Publicly traded Bitcoin miner and data centre operator TeraWulf has reported a net loss of $427 million for the first quarter of 2026. This figure marks a significant increase from the $61.4 million loss recorded during the same period last year. The quarterly results highlight a dramatic shift in the company's revenue structure as it transitions away from volatile cryptocurrency extraction toward stable high-performance computing workloads.

During the quarter, total revenues stood at $34 million. A substantial portion of this income, amounting to $21 million or 60% of the total, was generated from AI compute services. This represents a 117% increase from the previous quarter, underscoring the rapid acceleration of the firm's pivot toward artificial intelligence infrastructure. In contrast, revenues derived from Bitcoin mining contracted by 50% to approximately $13 million, reflecting the broader market dynamics affecting the crypto sector.

The company's leadership attributes the financial performance to a deliberate strategic reorientation. CEO Paul Prager stated that the first quarter was defined by execution, noting that the firm entered the year with a fully established platform comprising sites, contracts, and capital. He emphasised that the organisation is now converting this foundation into operating performance and recurring revenue, moving away from the historical reliance on less steady Bitcoin mining pursuits.

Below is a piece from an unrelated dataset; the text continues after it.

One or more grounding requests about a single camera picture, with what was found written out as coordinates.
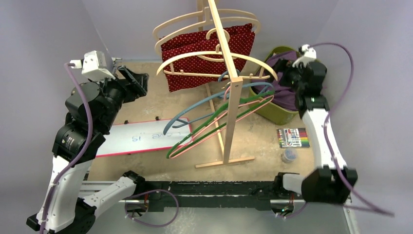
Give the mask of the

CFO Patrick Fleury reinforced this outlook, describing the current period as a reflection of a more stable, contracted revenue model. As the business scales, management expects operations to be increasingly driven by recurring contracts, which should reduce exposure to the volatility historically associated with cryptocurrency mining. The firm plans to continue repurposing elements of its existing Bitcoin mining business to support higher-value high-performance computing workloads.

Central to this transition is a significant long-term agreement secured with FluidStack, a major player in the data centre sector. The deal, backed by Google, expands a previously announced commitment into a 25-year lease valued at around $9.5 billion in contracted revenues. This agreement serves as the cornerstone of TeraWulf's strategy to secure consistent, structured income streams for the foreseeable future.

Despite the substantial quarterly loss, the company maintains a robust financial position with approximately $3.1 billion in cash and cash equivalents as of the quarter's end. Market sentiment remains positive regarding the strategic direction, with TeraWulf shares gaining more than 105% since the start of 2026, trading around $23.51. Management has also maintained its full-year revenue outlook of $3.4 billion despite the Q1 miss, citing confidence in the stability of its new revenue model.